> **TRY IT**:
Your answer must be the exact lines of the listing below that run from the line with "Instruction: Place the" to the line with "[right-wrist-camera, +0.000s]", ends included, and no pictures.

> **SOURCE DATA**:
--------------------

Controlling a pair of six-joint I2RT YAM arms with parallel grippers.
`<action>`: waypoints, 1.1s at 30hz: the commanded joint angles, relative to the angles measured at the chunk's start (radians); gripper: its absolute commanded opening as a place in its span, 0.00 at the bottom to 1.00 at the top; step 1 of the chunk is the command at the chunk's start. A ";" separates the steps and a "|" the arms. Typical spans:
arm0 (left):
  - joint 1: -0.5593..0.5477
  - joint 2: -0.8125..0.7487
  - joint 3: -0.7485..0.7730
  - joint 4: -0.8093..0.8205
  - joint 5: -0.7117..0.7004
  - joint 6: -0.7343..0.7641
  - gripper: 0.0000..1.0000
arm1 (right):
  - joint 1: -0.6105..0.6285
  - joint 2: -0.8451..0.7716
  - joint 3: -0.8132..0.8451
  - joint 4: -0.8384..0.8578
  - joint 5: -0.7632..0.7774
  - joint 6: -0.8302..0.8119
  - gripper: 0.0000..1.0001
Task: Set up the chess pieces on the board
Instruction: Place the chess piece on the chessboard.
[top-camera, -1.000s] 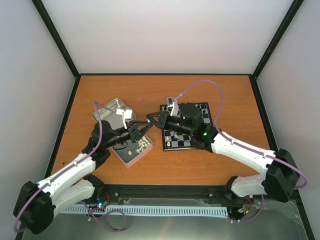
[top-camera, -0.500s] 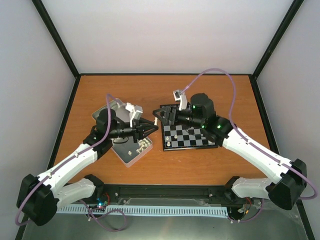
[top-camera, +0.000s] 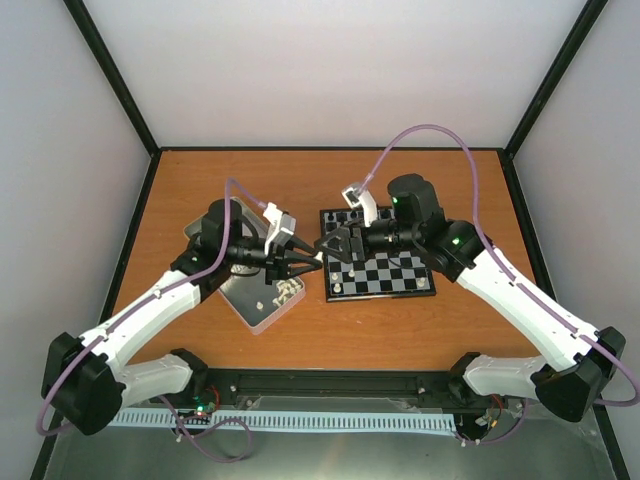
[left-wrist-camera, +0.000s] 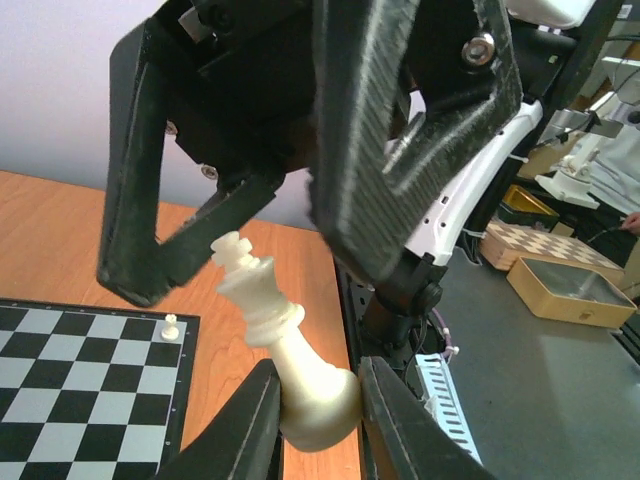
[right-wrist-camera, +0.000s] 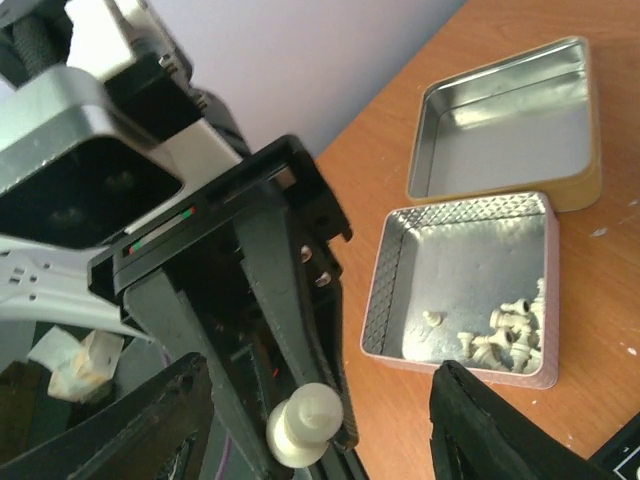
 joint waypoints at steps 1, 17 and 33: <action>0.003 0.026 0.056 -0.040 0.064 0.106 0.08 | -0.006 0.004 -0.009 -0.027 -0.110 -0.037 0.57; 0.003 0.021 0.060 -0.056 0.038 0.113 0.08 | -0.006 0.013 -0.048 0.035 -0.142 0.009 0.15; 0.003 0.011 0.057 -0.101 -0.551 -0.181 0.81 | 0.004 -0.219 -0.521 0.302 0.802 -0.110 0.09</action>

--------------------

> **EXERCISE RESPONSE**:
Instruction: Place the chess piece on the chessboard.
[top-camera, -1.000s] 
[top-camera, -0.500s] 
[top-camera, +0.000s] 
[left-wrist-camera, +0.000s] 
[right-wrist-camera, +0.000s] 

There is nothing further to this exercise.